Would you please set down the data again exactly as given, excluding the pictures?

Recorded information:
*** Begin section ***

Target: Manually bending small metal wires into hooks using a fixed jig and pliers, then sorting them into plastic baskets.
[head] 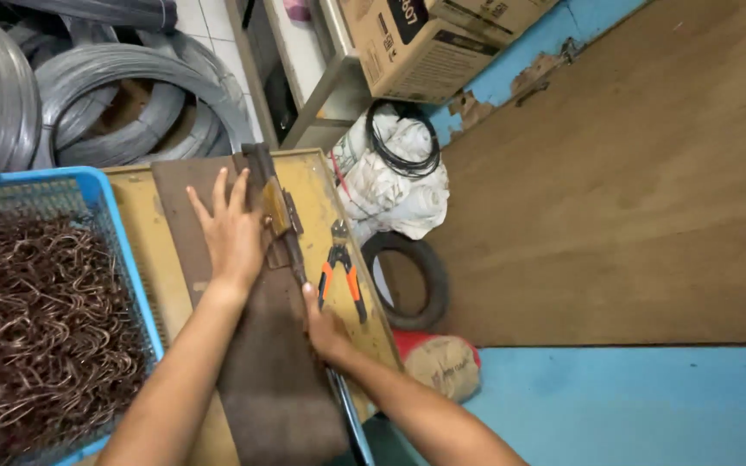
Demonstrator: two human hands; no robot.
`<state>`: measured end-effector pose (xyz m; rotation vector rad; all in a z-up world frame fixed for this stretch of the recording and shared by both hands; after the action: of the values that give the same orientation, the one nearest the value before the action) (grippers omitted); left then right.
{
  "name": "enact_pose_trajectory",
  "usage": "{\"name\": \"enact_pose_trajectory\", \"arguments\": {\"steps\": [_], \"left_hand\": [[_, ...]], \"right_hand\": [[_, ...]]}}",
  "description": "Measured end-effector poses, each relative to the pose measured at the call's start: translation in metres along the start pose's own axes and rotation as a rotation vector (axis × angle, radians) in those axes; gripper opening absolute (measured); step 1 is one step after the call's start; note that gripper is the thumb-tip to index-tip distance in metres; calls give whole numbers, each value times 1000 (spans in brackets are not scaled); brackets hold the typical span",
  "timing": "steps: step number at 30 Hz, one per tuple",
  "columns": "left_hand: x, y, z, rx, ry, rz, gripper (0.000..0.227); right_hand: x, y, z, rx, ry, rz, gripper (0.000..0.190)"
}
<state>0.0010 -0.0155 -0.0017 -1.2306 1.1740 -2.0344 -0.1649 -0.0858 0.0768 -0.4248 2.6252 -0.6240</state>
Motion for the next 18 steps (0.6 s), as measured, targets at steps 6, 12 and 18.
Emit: {"name": "enact_pose_trajectory", "arguments": {"steps": [6, 12, 18], "left_hand": [[3, -11, 5, 74, 1, 45, 19], [2, -14, 2, 8, -49, -20, 12], [2, -11, 3, 6, -136, -140, 4]], "right_hand": [[-2, 0, 3, 39, -71, 20, 110], [16, 0, 28, 28, -107, 21, 100], [25, 0, 28, 3, -115, 67, 101]]}}
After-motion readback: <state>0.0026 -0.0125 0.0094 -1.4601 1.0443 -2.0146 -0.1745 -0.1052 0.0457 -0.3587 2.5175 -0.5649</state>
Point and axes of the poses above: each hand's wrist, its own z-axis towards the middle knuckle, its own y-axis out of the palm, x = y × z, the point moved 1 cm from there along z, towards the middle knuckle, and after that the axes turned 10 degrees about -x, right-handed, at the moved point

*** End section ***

Response:
Target: Manually bending small metal wires into hooks using a fixed jig and pliers, then sorting them into plastic baskets.
[head] 
Demonstrator: two human hands; no robot.
`<state>`: measured end-effector pose (xyz m; rotation vector rad; all in a z-up world frame fixed for this stretch of the recording and shared by both hands; after the action: of the values that give the same orientation, the one nearest the value before the action) (grippers omitted); left then right.
{
  "name": "enact_pose_trajectory",
  "usage": "{\"name\": \"enact_pose_trajectory\", \"arguments\": {\"steps\": [_], \"left_hand\": [[_, ...]], \"right_hand\": [[_, ...]]}}",
  "description": "Measured end-effector poses, each relative to the pose measured at the call's start: translation in metres along the start pose's own axes and rotation as a rotation vector (axis × angle, radians) in those axes; gripper opening absolute (measured); step 1 is one step after the call's start; note that gripper is the thumb-tip to index-tip distance in metres; calls give whole numbers, each value times 1000 (spans in brackets are not scaled); brackets hold the typical span",
  "timing": "steps: step number at 30 Hz, one per tuple",
  "columns": "left_hand: x, y, z, rx, ry, rz, gripper (0.000..0.227); right_hand: x, y, z, rx, ry, rz, gripper (0.000..0.190)"
}
<state>0.0010 -0.0155 -0.0017 -1.2306 1.1740 -2.0344 -0.1649 -0.0858 0.0768 -0.4248 2.6252 -0.6240</state>
Motion for the next 18 steps (0.6 s), as measured, targets at steps 6, 12 and 18.
Emit: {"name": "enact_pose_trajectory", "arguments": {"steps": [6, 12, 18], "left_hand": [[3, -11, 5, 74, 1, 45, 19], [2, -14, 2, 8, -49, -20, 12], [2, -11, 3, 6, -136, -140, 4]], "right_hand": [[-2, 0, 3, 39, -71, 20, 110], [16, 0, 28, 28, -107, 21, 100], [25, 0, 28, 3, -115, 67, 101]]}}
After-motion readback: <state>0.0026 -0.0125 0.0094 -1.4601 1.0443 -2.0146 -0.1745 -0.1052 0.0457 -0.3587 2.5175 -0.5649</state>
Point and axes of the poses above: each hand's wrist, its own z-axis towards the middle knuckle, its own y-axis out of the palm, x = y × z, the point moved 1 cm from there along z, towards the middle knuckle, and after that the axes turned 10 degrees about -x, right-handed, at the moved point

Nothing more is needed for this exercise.